Next, we performed real-time visualization of the dynamics of actin filaments decorated with Lifeact-eGFP and found that, consistent with previous observations [ 5 ], actin filaments continuously polymerized from the plasma membrane (PM) within the apical region of pollen tubes ( Fig 1A and S1 Movie ). We found that PM-originated actin filaments are obviously brighter within the apical region of cdpk16 pollen tubes than in WT pollen tubes ( Fig 1A and S2 Movie ). Kymograph analysis showed that the region occupied by membrane-originated actin filaments was enlarged in cdpk16-1 pollen tubes compared to WT ( Fig 1A , right panel). This is supported by physical measurements showing that the distance from the base of the apical actin structure to the pollen tube tip (mean ± SE) increased significantly in cdpk16-1 pollen tubes (6.20 ± 0.047 μm) compared to WT pollen tubes (4.27 ± 0.037 μm) ( Fig 1B ). Through monitoring the dynamics of individual PM-originated actin filaments ( Fig 1C and S3 and S4 Movies ), we found that the average severing frequency of actin filaments was significantly reduced in cdpk16-1 pollen tubes compared to WT ( Fig 1D ). Accordingly, the maximal filament length and lifetime increased significantly in cdpk16-1 pollen tubes compared to WT ( Fig 1D ). However, we did not notice obvious differences in the elongation and depolymerization rates of PM-originated apical actin filaments in cdpk16-1 pollen tubes compared to WT ( Fig 1D ). Thus, our results suggest that the amount of apical actin filaments is increased and their dynamics are reduced in cdpk16-1 pollen tubes.

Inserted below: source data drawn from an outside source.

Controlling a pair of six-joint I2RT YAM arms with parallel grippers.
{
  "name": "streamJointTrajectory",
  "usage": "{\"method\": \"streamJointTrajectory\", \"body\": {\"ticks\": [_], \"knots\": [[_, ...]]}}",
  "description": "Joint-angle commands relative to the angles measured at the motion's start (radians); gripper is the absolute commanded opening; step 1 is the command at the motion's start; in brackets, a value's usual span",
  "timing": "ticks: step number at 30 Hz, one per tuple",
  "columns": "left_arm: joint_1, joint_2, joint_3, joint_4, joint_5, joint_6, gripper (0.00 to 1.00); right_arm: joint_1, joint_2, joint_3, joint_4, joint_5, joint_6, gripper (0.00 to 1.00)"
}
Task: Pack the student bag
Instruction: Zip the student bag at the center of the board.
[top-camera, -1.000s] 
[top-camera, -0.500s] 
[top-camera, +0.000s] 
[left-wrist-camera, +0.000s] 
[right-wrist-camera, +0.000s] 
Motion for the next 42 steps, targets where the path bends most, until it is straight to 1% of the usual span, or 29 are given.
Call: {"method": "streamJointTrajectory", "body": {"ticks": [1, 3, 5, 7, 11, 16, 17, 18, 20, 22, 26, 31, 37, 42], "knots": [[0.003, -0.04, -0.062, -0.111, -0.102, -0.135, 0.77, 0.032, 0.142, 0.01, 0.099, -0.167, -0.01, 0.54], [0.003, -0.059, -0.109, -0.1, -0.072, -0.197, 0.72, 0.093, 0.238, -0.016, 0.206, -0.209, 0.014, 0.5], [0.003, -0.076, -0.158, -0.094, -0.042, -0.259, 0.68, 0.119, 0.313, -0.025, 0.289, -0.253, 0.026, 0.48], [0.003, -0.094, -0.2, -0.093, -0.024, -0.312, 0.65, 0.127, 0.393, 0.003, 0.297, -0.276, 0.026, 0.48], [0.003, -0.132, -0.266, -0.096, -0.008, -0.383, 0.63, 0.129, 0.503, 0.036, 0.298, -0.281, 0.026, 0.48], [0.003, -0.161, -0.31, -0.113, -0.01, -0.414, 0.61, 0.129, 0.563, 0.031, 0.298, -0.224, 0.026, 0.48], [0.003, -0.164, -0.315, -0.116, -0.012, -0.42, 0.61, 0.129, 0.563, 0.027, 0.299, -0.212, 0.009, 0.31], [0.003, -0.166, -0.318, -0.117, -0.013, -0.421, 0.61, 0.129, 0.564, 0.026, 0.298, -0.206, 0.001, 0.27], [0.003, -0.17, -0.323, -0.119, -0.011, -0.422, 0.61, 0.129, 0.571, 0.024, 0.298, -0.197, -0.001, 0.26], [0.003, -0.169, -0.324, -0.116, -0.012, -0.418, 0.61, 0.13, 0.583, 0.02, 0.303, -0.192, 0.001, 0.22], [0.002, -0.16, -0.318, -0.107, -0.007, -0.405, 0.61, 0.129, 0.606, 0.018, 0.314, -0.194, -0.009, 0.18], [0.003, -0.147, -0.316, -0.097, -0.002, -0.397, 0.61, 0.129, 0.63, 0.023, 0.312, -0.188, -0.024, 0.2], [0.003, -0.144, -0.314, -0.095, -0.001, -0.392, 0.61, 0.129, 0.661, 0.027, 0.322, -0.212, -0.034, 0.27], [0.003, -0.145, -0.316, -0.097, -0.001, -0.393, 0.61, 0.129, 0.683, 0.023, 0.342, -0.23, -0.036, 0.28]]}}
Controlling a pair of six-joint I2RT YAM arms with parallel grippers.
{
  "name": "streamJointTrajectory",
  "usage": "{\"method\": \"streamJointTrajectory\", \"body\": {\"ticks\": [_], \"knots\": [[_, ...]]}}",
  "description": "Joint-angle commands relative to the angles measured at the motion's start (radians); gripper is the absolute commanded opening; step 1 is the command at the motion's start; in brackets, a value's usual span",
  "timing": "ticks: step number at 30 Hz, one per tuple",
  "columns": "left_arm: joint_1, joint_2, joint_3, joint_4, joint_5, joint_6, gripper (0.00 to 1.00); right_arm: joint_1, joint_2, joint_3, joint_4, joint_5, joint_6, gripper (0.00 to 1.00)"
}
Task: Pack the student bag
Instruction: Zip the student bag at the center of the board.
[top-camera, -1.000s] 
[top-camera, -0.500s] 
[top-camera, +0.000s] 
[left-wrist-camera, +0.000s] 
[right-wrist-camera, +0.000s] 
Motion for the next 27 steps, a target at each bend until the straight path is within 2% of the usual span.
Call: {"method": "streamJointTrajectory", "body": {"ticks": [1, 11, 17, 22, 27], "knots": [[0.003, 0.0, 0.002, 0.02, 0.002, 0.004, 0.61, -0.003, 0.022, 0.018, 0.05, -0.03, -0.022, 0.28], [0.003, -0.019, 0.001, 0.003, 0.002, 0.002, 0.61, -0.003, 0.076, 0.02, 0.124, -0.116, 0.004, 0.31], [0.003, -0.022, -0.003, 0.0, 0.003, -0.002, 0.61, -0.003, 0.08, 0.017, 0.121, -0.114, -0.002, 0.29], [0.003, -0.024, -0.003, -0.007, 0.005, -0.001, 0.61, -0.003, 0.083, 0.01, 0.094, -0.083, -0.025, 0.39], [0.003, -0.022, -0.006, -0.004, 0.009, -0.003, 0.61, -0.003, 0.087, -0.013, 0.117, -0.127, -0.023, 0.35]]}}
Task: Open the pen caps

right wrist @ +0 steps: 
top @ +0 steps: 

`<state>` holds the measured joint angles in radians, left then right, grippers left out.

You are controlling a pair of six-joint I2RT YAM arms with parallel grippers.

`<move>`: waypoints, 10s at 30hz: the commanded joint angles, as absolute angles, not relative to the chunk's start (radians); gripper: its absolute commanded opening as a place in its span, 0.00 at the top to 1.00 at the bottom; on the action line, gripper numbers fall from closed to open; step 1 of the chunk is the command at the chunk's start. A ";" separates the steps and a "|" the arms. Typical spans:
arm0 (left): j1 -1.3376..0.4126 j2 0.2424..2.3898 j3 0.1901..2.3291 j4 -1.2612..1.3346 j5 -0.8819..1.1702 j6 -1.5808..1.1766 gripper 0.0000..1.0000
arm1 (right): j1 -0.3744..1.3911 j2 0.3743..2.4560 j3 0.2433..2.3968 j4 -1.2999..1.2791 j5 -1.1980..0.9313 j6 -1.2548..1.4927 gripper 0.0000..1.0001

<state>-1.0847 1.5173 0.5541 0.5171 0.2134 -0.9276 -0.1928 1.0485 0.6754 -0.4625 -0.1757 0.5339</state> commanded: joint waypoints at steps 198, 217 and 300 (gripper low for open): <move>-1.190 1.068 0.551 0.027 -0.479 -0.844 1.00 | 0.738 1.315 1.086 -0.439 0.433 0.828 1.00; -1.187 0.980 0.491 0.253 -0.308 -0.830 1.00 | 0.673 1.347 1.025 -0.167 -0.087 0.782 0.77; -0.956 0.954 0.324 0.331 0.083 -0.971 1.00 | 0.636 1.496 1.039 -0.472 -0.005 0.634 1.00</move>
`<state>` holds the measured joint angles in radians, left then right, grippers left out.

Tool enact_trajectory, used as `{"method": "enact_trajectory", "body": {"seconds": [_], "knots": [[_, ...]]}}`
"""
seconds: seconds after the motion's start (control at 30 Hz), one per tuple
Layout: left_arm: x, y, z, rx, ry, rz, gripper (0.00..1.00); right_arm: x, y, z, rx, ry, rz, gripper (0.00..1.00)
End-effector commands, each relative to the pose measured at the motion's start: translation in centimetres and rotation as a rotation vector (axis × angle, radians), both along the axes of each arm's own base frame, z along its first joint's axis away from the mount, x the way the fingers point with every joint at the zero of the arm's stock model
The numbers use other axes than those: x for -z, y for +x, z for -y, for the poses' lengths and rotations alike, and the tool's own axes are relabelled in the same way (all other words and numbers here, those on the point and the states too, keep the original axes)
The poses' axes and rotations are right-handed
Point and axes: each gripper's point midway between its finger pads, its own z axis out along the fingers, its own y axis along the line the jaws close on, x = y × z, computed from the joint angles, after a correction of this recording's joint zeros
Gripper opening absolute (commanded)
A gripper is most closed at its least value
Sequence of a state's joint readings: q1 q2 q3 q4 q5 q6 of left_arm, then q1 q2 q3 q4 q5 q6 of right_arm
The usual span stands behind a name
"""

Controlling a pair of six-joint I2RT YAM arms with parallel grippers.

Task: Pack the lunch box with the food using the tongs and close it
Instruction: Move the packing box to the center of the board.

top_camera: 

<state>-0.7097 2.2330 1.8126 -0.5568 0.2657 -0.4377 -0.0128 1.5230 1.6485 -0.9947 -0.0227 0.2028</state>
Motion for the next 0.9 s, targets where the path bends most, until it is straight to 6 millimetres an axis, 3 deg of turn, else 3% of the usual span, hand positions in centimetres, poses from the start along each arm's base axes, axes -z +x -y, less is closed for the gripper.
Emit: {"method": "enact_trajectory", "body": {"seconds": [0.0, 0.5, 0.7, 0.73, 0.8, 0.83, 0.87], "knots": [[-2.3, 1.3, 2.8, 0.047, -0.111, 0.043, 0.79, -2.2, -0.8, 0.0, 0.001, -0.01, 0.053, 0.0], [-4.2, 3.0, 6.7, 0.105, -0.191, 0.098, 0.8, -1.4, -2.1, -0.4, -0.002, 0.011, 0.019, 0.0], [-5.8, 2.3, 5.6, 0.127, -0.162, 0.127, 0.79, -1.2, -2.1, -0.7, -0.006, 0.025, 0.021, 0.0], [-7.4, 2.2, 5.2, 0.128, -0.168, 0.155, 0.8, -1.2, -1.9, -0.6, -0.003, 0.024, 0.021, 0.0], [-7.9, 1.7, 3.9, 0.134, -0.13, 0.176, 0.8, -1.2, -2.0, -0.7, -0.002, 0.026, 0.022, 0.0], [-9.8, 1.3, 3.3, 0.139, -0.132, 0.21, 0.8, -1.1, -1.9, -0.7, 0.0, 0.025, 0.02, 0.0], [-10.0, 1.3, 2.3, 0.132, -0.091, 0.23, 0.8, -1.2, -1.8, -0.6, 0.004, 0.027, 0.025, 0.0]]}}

We next determined the role of CDPK16 in regulating pollen germination and pollen tube growth. We initially compared the time course of pollen germination in WT and the 2 cdpk16 mutants, and found that pollen germination is accelerated early on in the cdpk16 mutants, but the overall pollen germination rate in cdpk16 mutants does not differ from that in WT ( S4A Fig ). This suggests that loss of function of CDPK16 promotes pollen germination. In addition, we found that the rate of pollen tube growth is significantly reduced in cdpk16 mutants compared to WT ( S4B and S4C Fig ), which suggests that CDPK16 promotes normal pollen tube growth. These data together suggest that CDPK16 maintains the normal rate of pollen germination and promotes pollen tube growth.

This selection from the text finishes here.